Au tout début de ma transition, je m’interdisais certaines choses, comme le fait de porter des colliers, ou des bagues. Et il m’aura fallu attendre d’avoir quelques poils sur le visage avant d’à nouveau oser porter des bijoux. Et c’est tellement absurde que j’ai mis des mois à en prendre conscience.

La vidéo aborde ensuite la question de la coupe de cheveux, là elle ne pose aucune obligation, mais dit simplement qu’il faut choisir une coupe adaptée au visage de chacun. Et c’est potentiellement le seul passage où j’étais d’accord. Mais elle se vautre néanmoins en disant qu’il faut une coupe qui souligne le carré du visage, et éviter absolument de tout raser pour ne pas mettre en valeur les rondeurs des joues. Et je ne suis pas d’accord.
Pour beaucoup de mecs trans, surtout en début de transition, on a l’air hyper jeunes, on ne fait pas du tout notre âge tant qu’on a pas plusieurs années de testo dans les fesses. Mais je ne vois pas vraiment en quoi c’est un souci en fait. Au pire j’ai un passing d’adolescent, et au mieux on me demande mon secret de jouvence.
Il y a autant de coupes de cheveux qu’il y a de garçons, et cheveux courts ou cheveux longs, personne n’a rien à y redire. J’ai suffisamment d’amis aux cheveux dix fois plus longs que les miens, et personne ne remets en doute leur identité, ni la mienne d’ailleurs.

Vient ensuite la partie sur les vêtements. Elle nous dit d’éviter les trucs trop amples, les trucs trop « kawaï », ainsi que les trucs trop serrés. Ca ne laisse donc pas beaucoup de place à l’inventivité je trouve, mais bref.
Pour ce qui est de l’habillement, je préfère avant tout porter des fringues dans lesquelles je suis à l’aise en fait. Pas ceintrées du tout, des fois trop grandes, avec des motifs rigolos. J’ai donc zéro pointé sur ses conseils, et je m’en balance.
Alors certes, pour un meilleur passing il est effectivement judicieux de trouver le juste milieu entre trop ample et trop près du corps, mais je trouve surtout qu’il est intelligent de choisir des vêtements qui nous font plaisir. Quand on est mal à l’aise dans nos sappes, cela se ressent, donc autant choisir des formes et des motifs qui nous mettent en joie.
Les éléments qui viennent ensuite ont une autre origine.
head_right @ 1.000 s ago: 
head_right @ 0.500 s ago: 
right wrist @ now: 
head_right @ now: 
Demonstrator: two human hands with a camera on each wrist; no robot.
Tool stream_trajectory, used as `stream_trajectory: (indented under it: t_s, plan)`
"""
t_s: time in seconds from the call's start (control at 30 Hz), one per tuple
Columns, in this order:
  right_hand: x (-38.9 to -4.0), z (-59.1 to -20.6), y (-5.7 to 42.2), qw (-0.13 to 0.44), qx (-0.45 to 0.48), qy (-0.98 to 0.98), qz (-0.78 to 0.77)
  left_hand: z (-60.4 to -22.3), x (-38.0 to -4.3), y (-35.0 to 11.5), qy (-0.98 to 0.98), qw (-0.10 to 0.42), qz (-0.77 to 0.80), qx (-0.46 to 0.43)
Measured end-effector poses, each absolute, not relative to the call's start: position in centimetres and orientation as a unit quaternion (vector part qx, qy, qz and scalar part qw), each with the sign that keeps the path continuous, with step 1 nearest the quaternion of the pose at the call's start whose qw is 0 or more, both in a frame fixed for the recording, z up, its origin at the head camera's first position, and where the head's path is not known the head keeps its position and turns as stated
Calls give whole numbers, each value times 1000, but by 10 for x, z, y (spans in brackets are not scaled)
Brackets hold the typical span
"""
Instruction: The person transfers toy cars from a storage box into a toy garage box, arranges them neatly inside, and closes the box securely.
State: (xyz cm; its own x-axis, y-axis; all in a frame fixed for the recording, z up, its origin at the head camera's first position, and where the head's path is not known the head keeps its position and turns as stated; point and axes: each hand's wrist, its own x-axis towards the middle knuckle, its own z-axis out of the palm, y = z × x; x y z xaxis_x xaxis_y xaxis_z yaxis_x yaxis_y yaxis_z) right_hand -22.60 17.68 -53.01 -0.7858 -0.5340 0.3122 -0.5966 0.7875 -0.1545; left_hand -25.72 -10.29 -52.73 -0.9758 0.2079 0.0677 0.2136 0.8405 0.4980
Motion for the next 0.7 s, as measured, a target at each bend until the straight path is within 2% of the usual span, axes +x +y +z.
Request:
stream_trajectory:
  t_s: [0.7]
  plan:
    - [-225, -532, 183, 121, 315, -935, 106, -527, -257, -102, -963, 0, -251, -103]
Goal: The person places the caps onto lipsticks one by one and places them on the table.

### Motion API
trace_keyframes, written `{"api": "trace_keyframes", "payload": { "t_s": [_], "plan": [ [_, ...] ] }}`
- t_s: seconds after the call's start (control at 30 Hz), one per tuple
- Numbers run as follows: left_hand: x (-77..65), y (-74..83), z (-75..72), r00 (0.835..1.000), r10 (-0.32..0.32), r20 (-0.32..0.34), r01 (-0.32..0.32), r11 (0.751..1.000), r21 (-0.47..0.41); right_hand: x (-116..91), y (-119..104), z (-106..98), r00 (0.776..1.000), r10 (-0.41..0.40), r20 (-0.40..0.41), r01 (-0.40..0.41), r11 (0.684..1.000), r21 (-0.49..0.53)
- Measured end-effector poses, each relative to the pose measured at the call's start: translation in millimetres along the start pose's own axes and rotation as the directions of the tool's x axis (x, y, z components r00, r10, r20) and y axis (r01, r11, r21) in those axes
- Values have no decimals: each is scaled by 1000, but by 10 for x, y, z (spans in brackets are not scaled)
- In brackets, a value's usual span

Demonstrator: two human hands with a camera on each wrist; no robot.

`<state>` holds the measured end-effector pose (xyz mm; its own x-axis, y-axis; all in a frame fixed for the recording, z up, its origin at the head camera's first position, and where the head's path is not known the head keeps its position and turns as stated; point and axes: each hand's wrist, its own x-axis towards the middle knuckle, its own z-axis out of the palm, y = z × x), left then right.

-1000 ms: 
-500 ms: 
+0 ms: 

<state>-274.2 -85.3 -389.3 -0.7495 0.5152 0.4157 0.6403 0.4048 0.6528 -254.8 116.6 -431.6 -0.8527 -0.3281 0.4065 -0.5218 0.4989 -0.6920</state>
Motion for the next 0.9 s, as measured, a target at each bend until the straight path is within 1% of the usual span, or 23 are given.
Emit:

La vidéo parle ensuite des binders et des packers, et je ne reviendrais pas trop là dessus parce que j’y ai déjà consacré suffisamment d’articles. Mais je reprécise qu’il faut toujours rester à l’écoute de son corps, malgré la dysphorie. Bindez en toute sécurité, et ne multipliez pas les épaisseurs de compression, parce que cela peut être dangereux. Ne cherchez pas le plat absolu non plus, pas juste parce que ça fait moins naturel, mais parce que c’est dangereux pour votre capacité à respirer convenablement.

Enfin, cette vidéo infernale finit sur une injonction au sport, et j’ai failli balancer mon clavier par la fenêtre. Tous les garçons ne font pas du sport, tous les garçons ne sont pas musclés. Y’a autant de morphologies qu’il y a d’individus. Moi je fais du sport, mais je suis gros quand même, comme quoi ça ne veut rien dire.

En conclusion : pour améliorer votre passing, soyez simplement à l’aise avec vous même. Vous vous rendrez très vite compte que les libertés sont infinies, que ce soit pour votre apparence physique comme pour votre expression personnelle.
Il y a autant de masculinités qu’il y a de garçons. Trouvez celle qui vous mets à l’aise, embrassez la, assumez vos choix, emmerdez les autres. Soyez fiers, tenez vous droit et tout ira bien.

Bisou !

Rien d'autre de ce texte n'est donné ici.